AED-AESH : le ministère entretient le flou… et la précarité

2017-09-28T10:16:14+00:00 5 juin 2015|Mots-clés : |

La FSU était reçue à sa demande lundi 15 décembre 2014 au Ministère de l’Éducation nationale, pour échanger autour des conditions d’emploi des assistants d’éducation (AEd) et des accompagnants d’élèves en situation de handicap (AESH), par M. Bernard Lejeune, directeur adjoint du cabinet de Mme Vallaud-Belkacem.

M. Lejeune a contesté le chiffre de 2 000 postes d’AED supprimés pour la rentrée 2013, concédant cependant que le nombre d’assistants d’éducation est aujourd’hui trop faible et a annoncé que 350 seraient recrutés entre janvier et juin 2015, ce qui est nettement insuffisant, pour toute la France.

Il a affirmé que le Gouvernement se donnait un objectif de 28 000 AESH embauchés en CDI d’ici à 2017. Peut-être, mais on constate dans l’académie, que peu de CDI sont signés, et que beaucoup de contrats sont en CAE-CUI, donc pas de CDI. Il semble que le budget alloué au rectorat pour la « CDIsation » soit minimal…

M. Lejeune a confirmé que, concernant la professionnalisation, la rentrée 2015 verrait l’entrée en vigueur d’un diplôme d’accompagnement des élèves en situation de handicap. Bonne nouvelle !

Le ministère affirme que les AVS en contrat CAE-CUI reçoivent deux fois soixante heures de formation. Il s’agit de 60 heures par an, le contrat peut durer deux ans. N’hésitez pas à solliciter le rectorat si vous ne bénéficiez pas de ces heures de formations, et contactez-nous.

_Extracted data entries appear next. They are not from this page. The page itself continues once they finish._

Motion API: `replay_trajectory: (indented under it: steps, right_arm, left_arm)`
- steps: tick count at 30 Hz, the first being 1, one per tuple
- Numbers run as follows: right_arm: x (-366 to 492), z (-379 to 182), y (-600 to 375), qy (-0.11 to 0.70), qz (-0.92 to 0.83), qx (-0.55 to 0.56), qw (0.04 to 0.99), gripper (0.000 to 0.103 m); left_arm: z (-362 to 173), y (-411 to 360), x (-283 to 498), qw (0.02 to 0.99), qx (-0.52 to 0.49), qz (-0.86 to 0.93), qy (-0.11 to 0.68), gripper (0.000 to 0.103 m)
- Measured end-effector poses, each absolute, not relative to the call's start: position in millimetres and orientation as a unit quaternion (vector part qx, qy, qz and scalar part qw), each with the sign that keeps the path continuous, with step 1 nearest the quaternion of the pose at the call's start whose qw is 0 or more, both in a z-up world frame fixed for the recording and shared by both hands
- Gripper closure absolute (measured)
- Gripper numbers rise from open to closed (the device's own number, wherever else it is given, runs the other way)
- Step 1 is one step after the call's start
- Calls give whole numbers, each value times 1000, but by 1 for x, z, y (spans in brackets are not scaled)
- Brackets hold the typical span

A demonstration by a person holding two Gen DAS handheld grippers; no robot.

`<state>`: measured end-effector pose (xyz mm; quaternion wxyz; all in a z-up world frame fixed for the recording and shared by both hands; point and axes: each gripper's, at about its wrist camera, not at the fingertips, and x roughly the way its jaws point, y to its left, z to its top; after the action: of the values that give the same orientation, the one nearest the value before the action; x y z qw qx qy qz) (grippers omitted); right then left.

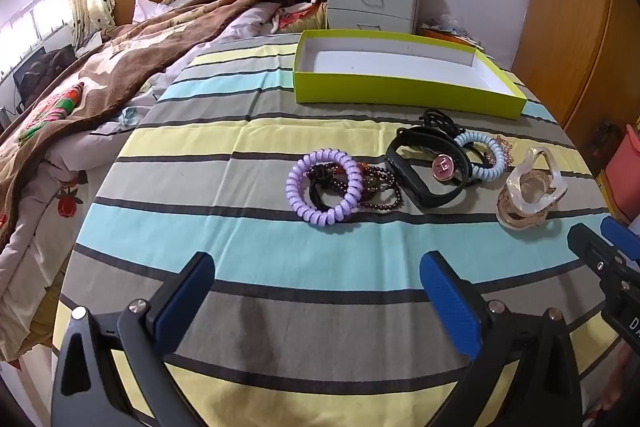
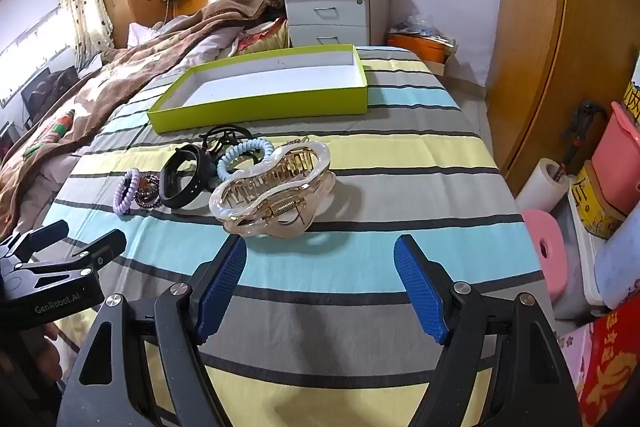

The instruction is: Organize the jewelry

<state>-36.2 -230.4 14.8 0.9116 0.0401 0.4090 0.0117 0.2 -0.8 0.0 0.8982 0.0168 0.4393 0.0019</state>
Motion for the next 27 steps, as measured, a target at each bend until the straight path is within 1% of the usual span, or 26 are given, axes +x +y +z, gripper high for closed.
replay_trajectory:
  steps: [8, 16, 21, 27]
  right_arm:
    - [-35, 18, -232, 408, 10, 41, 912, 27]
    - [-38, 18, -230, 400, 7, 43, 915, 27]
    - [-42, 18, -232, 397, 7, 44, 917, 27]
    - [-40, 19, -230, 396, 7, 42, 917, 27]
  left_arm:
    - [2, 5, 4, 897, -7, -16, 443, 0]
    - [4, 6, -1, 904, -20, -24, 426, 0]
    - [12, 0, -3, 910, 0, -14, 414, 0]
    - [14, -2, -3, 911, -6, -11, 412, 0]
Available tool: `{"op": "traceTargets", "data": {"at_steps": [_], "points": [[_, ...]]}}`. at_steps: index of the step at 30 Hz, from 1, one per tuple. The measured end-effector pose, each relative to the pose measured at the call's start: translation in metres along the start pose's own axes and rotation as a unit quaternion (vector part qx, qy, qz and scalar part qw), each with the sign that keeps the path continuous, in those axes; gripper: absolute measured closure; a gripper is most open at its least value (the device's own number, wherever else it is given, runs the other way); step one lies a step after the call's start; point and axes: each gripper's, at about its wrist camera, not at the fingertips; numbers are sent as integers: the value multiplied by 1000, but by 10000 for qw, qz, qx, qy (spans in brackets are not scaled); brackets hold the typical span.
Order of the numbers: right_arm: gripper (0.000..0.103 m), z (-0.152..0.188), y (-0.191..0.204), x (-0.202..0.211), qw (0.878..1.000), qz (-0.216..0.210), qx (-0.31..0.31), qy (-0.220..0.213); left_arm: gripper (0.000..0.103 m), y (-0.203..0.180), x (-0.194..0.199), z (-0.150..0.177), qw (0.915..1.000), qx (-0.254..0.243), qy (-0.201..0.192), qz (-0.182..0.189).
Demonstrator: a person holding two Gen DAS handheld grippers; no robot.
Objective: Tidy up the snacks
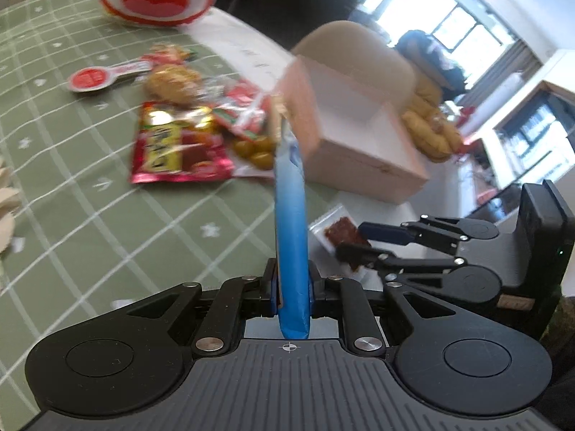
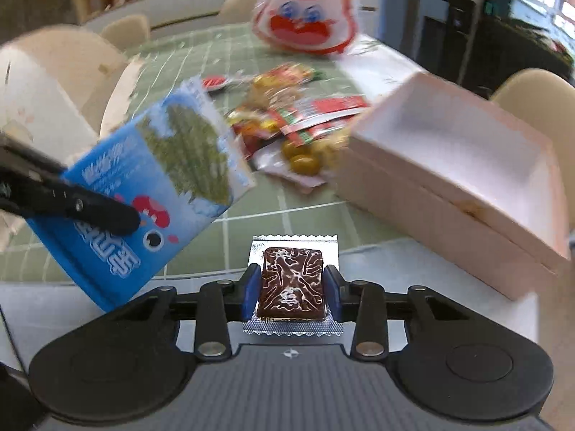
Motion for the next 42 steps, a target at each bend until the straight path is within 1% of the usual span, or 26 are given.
{"op": "traceTargets", "data": {"at_steps": [2,5,8,10,11,12,14,15,17,19,21,23,26,28,30,31,34,37,39,42], "points": [[66,1,-13,24,9997,52,-107,-211,85,-13,2,-10,9996,-101,-84,249],[66,-3,-32,67,9962,445,-97,-747,85,-40,8,-43,9960,-386,-428,676],[66,-13,-56,106,9859,1003,-324,-1300,85,-70,8,-91,9879,-688,-921,1038],[66,-20,-74,125,9779,1260,-555,-1571,85,-84,-2,-122,9838,-761,-1198,1097],[66,-22,-80,129,9749,1342,-655,-1652,85,-88,-14,-139,9834,-672,-1268,1114],[66,-24,-87,132,9715,1446,-776,-1713,85,-87,-27,-152,9842,-537,-1258,1125],[66,-27,-95,132,9669,1572,-983,-1751,83,-80,-65,-175,9883,-160,-1059,1089],[66,-27,-100,129,9657,1577,-1103,-1744,80,-77,-82,-180,9896,-130,-983,1042],[66,-27,-105,122,9657,1529,-1252,-1683,79,-73,-110,-182,9920,-169,-906,860],[66,-28,-107,110,9674,1491,-1338,-1550,79,-65,-133,-180,9959,-125,-681,575],[66,-29,-108,97,9690,1492,-1381,-1404,79,-54,-143,-176,9976,-50,-550,428],[66,-31,-112,86,9707,1442,-1433,-1281,79,-45,-139,-172,9981,19,-573,240],[66,-37,-114,68,9723,1355,-1530,-1136,79,-38,-119,-161,9979,67,-642,-39],[66,-45,-119,54,9731,1282,-1609,-1037,79,-42,-104,-152,9971,-41,-639,-399],[66,-52,-121,35,9741,1205,-1678,-921,79,-46,-91,-143,9951,-162,-543,-807],[65,-56,-123,26,9743,1159,-1728,-862,79,-46,-86,-140,9946,-176,-504,-892],[63,-63,-130,2,9715,1089,-2010,-628,79,-41,-74,-128,9946,-204,-442,-922],[61,-64,-128,-9,9698,971,-2175,-518,79,-36,-67,-120,9926,-282,-483,-1076],[60,-67,-119,-12,9729,920,-2056,-528,79,-28,-64,-117,9926,-226,-493,-1088],[59,-73,-101,-13,9797,930,-1693,-542,79,-6,-61,-114,9941,55,-543,-937]]}}
Point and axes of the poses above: each gripper's, at about its wrist camera, not at the fingertips, and x roughly against the way its jaws point, y to its left, z to its underside, and after that the axes turned 6 degrees about y, right-handed
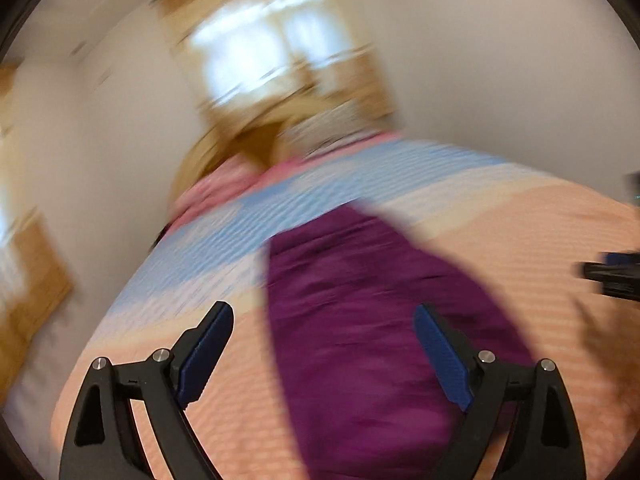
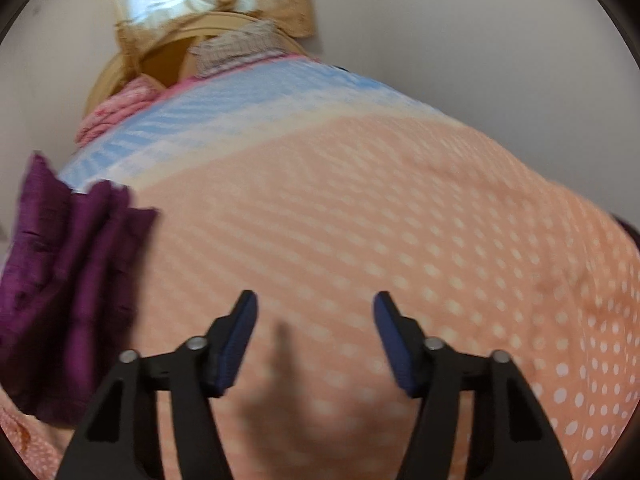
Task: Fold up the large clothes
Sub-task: 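Fold the jacket side inward with the right gripper while the left gripper releases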
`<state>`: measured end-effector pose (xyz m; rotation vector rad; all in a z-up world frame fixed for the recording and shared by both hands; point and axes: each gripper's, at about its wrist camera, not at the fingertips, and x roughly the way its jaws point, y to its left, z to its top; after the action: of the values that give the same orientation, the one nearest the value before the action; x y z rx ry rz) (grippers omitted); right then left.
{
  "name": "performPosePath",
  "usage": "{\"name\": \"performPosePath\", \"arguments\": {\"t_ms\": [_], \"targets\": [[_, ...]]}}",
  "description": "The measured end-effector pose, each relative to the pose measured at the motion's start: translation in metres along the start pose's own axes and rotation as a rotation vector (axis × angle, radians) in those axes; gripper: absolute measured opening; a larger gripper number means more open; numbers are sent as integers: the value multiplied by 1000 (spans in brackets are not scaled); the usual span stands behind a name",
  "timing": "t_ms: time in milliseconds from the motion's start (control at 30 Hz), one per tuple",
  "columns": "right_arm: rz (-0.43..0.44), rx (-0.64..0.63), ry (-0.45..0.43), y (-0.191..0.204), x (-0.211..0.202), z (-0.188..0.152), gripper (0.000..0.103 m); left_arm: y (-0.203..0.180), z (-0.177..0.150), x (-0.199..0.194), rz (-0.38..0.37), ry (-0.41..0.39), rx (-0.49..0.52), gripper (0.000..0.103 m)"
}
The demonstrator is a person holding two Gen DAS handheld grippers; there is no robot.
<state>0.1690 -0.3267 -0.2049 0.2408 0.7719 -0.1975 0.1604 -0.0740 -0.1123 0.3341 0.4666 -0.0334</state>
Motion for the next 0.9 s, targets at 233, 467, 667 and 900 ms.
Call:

Quant à la question des objectifs précis que se donne le Ministère sur l’avenir des AESH, aucune réponse claire ne nous a été apportée.

Le Ministère nous a soutenu n’avoir jamais demandé aux rectorats de chercher à obtenir des baisses des quotités de travail des AVS devenant AESH. Pourtant, de nombreuses académies ont signalé depuis le mois de juin que des AVS se sont vus imposer des réductions de leur quotités de travail sous la menace de ne pas être embauchés. Ce problème se pose aussi lors de l’obtention du CDI. Contactez-nous si nécessaire.

Le retour à une gestion des recrutements d’AED par les rectorats nous a été refusé, ainsi que l’augmentation du traitement des AED pour l’aligner sur la rémunération des agents titulaires d’un baccalauréat, au motif que cela représenterait 7,5 millions d’euros de dépenses. La prime aux recteurs n’a certainement rien coûté, elle…

Le ministère refuse d’allonger de deux années supplémentaires les contrats des AEd, en cas d’études longues…

Le Ministère de l’Éducation nationale s’est déclaré ouvert à une nouvelle discussion dans un avenir proche au sujet de la prime ZEP, auxquelles ni les AED ni les AESH n’ont accès.